WHAT YOU WILL DO:
Give the data again in full, with every character unchanged.

[Dataset items]
*-*-*
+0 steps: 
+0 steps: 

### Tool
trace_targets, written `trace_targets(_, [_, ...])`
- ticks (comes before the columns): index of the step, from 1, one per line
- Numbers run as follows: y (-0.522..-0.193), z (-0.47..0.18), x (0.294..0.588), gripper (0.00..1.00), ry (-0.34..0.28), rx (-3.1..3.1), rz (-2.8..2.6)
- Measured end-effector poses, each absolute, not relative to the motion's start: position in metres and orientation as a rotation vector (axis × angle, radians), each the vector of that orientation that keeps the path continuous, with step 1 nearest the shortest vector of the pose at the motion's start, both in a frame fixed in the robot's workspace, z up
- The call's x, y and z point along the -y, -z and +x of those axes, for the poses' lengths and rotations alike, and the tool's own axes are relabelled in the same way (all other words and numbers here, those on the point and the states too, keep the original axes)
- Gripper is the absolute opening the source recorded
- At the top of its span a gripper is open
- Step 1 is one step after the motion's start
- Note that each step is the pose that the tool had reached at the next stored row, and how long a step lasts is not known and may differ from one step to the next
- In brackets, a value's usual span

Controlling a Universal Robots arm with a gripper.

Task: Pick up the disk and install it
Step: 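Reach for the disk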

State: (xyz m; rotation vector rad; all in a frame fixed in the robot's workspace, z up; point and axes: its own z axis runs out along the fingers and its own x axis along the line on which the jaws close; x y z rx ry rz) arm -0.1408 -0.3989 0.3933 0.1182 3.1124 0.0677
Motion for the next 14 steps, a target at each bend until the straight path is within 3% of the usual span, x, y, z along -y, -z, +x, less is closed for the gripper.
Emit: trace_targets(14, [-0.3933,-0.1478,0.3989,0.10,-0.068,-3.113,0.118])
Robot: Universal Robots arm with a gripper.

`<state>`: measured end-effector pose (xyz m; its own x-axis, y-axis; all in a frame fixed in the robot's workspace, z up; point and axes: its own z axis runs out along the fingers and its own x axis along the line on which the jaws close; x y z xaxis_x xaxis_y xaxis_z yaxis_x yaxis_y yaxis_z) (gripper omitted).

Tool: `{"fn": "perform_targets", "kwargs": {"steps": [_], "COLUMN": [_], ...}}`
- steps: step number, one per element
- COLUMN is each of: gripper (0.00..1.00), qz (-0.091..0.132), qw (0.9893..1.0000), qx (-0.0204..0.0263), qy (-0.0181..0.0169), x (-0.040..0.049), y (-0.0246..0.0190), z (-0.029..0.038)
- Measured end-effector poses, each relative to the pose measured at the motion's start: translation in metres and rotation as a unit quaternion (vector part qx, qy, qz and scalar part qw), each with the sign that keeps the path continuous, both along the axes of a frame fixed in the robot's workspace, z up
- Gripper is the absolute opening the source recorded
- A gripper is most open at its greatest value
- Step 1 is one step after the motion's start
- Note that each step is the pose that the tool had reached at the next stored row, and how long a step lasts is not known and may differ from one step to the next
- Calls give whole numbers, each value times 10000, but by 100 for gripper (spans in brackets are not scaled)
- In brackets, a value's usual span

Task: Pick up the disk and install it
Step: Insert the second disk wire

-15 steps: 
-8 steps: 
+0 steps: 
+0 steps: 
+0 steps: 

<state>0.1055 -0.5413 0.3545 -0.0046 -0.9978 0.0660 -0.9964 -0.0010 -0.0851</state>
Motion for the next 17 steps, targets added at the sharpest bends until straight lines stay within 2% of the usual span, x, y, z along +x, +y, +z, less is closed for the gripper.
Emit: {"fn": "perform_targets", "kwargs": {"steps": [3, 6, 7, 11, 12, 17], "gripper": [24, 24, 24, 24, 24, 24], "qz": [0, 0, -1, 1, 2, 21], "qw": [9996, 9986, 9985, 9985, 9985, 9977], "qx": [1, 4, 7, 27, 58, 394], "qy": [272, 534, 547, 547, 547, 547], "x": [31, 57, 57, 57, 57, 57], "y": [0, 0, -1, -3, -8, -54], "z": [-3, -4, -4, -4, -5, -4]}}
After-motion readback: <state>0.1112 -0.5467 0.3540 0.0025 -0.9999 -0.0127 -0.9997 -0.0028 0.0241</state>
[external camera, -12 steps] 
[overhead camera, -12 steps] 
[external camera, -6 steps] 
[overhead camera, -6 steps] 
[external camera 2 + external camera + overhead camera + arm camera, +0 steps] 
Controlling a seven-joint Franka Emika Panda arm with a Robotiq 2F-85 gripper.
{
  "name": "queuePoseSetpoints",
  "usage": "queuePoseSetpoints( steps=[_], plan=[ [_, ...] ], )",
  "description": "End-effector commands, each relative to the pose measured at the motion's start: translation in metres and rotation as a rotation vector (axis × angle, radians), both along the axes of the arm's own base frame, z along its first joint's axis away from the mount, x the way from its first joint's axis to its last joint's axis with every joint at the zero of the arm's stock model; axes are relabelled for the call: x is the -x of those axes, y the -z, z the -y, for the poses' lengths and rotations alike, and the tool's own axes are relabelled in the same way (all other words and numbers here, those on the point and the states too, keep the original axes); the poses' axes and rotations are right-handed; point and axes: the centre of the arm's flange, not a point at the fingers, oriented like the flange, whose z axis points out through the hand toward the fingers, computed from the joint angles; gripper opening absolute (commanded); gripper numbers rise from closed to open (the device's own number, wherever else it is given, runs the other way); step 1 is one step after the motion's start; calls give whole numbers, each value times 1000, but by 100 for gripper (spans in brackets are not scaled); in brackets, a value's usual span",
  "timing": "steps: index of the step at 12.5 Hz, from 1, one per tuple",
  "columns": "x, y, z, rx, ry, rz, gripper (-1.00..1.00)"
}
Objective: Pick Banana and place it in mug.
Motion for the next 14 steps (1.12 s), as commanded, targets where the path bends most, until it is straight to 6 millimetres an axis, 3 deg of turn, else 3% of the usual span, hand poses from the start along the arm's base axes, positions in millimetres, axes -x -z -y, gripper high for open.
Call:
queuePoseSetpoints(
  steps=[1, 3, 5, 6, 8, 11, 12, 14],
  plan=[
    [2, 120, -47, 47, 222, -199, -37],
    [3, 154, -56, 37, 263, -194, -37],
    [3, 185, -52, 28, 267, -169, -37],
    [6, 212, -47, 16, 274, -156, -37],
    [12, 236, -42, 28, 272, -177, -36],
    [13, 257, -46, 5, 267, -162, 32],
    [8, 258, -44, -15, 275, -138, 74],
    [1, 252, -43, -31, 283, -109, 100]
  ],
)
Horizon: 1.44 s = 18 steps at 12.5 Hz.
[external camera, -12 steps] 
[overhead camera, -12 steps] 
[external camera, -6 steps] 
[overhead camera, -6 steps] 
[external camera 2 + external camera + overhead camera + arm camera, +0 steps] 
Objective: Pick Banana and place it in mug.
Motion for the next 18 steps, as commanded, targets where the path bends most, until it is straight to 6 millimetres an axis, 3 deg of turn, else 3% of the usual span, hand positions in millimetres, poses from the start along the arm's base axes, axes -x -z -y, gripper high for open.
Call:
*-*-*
ANSWER TO THIS EXERCISE:
+0 steps: 
+0 steps: 

### Tool
trace_targets, written `trace_targets(_, [_, ...])`
- ticks (comes before the columns): index of the step, from 1, one per line
- Numbers run as follows: y (-0.522..-0.193), z (-0.47..0.18), x (0.294..0.588), gripper (0.00..1.00), ry (-0.34..0.28), rx (-3.1..3.1), rz (-2.8..2.6)
- Measured end-effector poses, each absolute, not relative to the motion's start: position in metres and orientation as a rotation vector (axis × angle, radians), each the vector of that orientation that keeps the path continuous, with step 1 nearest the shortest vector of the pose at the motion's start, both in a frame fixed in the robot's workspace, z up
- The call's x, y and z point along the -y, -z and +x of those axes, for the poses' lengths and rotations alike, and the tool's own axes are relabelled in the same way (all other words and numbers here, those on the point and the states too, keep the original axes)
- Gripper is the absolute opening the source recorded
- At the top of its span a gripper is open
- Step 1 is one step after the motion's start
- Note that each step is the pose that the tool had reached at the next stored row, and how long a step lasts is not known and may differ from one step to the next
- In brackets, a value's usual span

Controlling a Universal Robots arm with a gripper.

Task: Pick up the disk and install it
Step: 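Reach for the disk
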
State: (xyz m; rotation vector rad; all in a frame fixed in the robot's workspace, z up; point and axes: its own z axis runs out along the fingers and its own x axis along the line on which the jaws close; x y z rx ry rz) arm -0.1408 -0.3989 0.3933 0.1182 3.1124 0.0677
Motion for the next 14 steps, a target at each bend until the straight path is within 3% of the usual span, x, y, z along -y, -z, +x, less is closed for the gripper.
Emit: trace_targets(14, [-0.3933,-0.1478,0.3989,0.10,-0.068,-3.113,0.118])
Robot: Universal Robots arm with a gripper.

`<state>`: measured end-effector pose (xyz m; its own x-axis, y-axis; all in a frame fixed in the robot's workspace, z up; point and axes: its own z axis runs out along the fingers and its own x axis along the line on which the jaws close; x y z xaxis_x xaxis_y xaxis_z yaxis_x yaxis_y yaxis_z) (gripper omitted).

Tool: `{"fn": "perform_targets", "kwargs": {"steps": [_], "COLUMN": [_], ...}}`
- steps: step number, one per element
- COLUMN is each of: gripper (0.00..1.00), qz (-0.091..0.132), qw (0.9893..1.0000), qx (-0.0204..0.0263), qy (-0.0181..0.0169), x (-0.040..0.049), y (-0.0246..0.0190), z (-0.029..0.038)
- Measured end-effector poses, each relative to the pose measured at the motion's start: translation in metres and rotation as a unit quaternion (vector part qx, qy, qz and scalar part qw), each with the sign that keeps the path continuous, both along the axes of a frame fixed in the robot's workspace, z up
- Gripper is the absolute opening the source recorded
- A gripper is most open at its greatest value
- Step 1 is one step after the motion's start
- Note that each step is the pose that the tool had reached at the next stored row, and how long a step lasts is not known and may differ from one step to the next
- Calls give whole numbers, each value times 10000, but by 100 for gripper (spans in brackets are not scaled)
- In brackets, a value's usual span

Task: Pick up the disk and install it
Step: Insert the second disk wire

-15 steps: 
-8 steps: 
+0 steps: 
+0 steps: 
+0 steps: 

<state>0.1055 -0.5413 0.3545 -0.0046 -0.9978 0.0660 -0.9964 -0.0010 -0.0851</state>
Motion for the next 17 steps, targets added at the sharpest bends until straight lines stay within 2% of the usual span, x, y, z along +x, +y, +z, less is closed for the gripper.
Emit: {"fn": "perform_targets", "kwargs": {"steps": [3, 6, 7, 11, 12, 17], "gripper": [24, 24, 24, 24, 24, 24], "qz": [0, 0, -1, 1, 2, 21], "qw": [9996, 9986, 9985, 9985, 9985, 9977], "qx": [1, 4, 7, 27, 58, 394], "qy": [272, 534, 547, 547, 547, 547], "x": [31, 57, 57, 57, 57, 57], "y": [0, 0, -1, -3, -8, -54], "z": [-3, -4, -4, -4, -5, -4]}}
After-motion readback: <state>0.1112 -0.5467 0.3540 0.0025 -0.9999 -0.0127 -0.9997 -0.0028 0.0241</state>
[external camera, -12 steps] 
[overhead camera, -12 steps] 
[external camera, -6 steps] 
[overhead camera, -6 steps] 
[external camera 2 + external camera + overhead camera + arm camera, +0 steps] 
Controlling a seven-joint Franka Emika Panda arm with a Robotiq 2F-85 gripper.
{
  "name": "queuePoseSetpoints",
  "usage": "queuePoseSetpoints( steps=[_], plan=[ [_, ...] ], )",
  "description": "End-effector commands, each relative to the pose measured at the motion's start: translation in metres and rotation as a rotation vector (axis × angle, radians), both along the axes of the arm's own base frame, z along its first joint's axis away from the mount, x the way from its first joint's axis to its last joint's axis with every joint at the zero of the arm's stock model; axes are relabelled for the call: x is the -x of those axes, y the -z, z the -y, for the poses' lengths and rotations alike, and the tool's own axes are relabelled in the same way (all other words and numbers here, those on the point and the states too, keep the original axes); the poses' axes and rotations are right-handed; point and axes: the centre of the arm's flange, not a point at the fingers, oriented like the flange, whose z axis points out through the hand toward the fingers, computed from the joint angles; gripper opening absolute (commanded); gripper numbers rise from closed to open (the device's own number, wherever else it is given, runs the other way); step 1 is one step after the motion's start; calls give whole numbers, each value times 1000, but by 100 for gripper (spans in brackets are not scaled); in brackets, a value's usual span",
  "timing": "steps: index of the step at 12.5 Hz, from 1, one per tuple",
  "columns": "x, y, z, rx, ry, rz, gripper (-1.00..1.00)"
}
Objective: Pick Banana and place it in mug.
Motion for the next 14 steps (1.12 s), as commanded, targets where the path bends most, until it is straight to 6 millimetres an axis, 3 deg of turn, else 3% of the usual span, hand poses from the start along the arm's base axes, positions in millimetres, axes -x -z -y, gripper high for open.
Call:
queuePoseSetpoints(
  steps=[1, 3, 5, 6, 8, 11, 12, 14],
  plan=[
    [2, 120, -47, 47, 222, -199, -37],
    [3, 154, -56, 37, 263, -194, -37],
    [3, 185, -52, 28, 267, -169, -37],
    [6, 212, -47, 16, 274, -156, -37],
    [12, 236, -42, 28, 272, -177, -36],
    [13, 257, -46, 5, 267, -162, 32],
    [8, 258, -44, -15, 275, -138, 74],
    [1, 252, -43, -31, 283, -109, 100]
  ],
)
Horizon: 1.44 s = 18 steps at 12.5 Hz.
[external camera, -12 steps] 
[overhead camera, -12 steps] 
[external camera, -6 steps] 
[overhead camera, -6 steps] 
[external camera 2 + external camera + overhead camera + arm camera, +0 steps] 
Objective: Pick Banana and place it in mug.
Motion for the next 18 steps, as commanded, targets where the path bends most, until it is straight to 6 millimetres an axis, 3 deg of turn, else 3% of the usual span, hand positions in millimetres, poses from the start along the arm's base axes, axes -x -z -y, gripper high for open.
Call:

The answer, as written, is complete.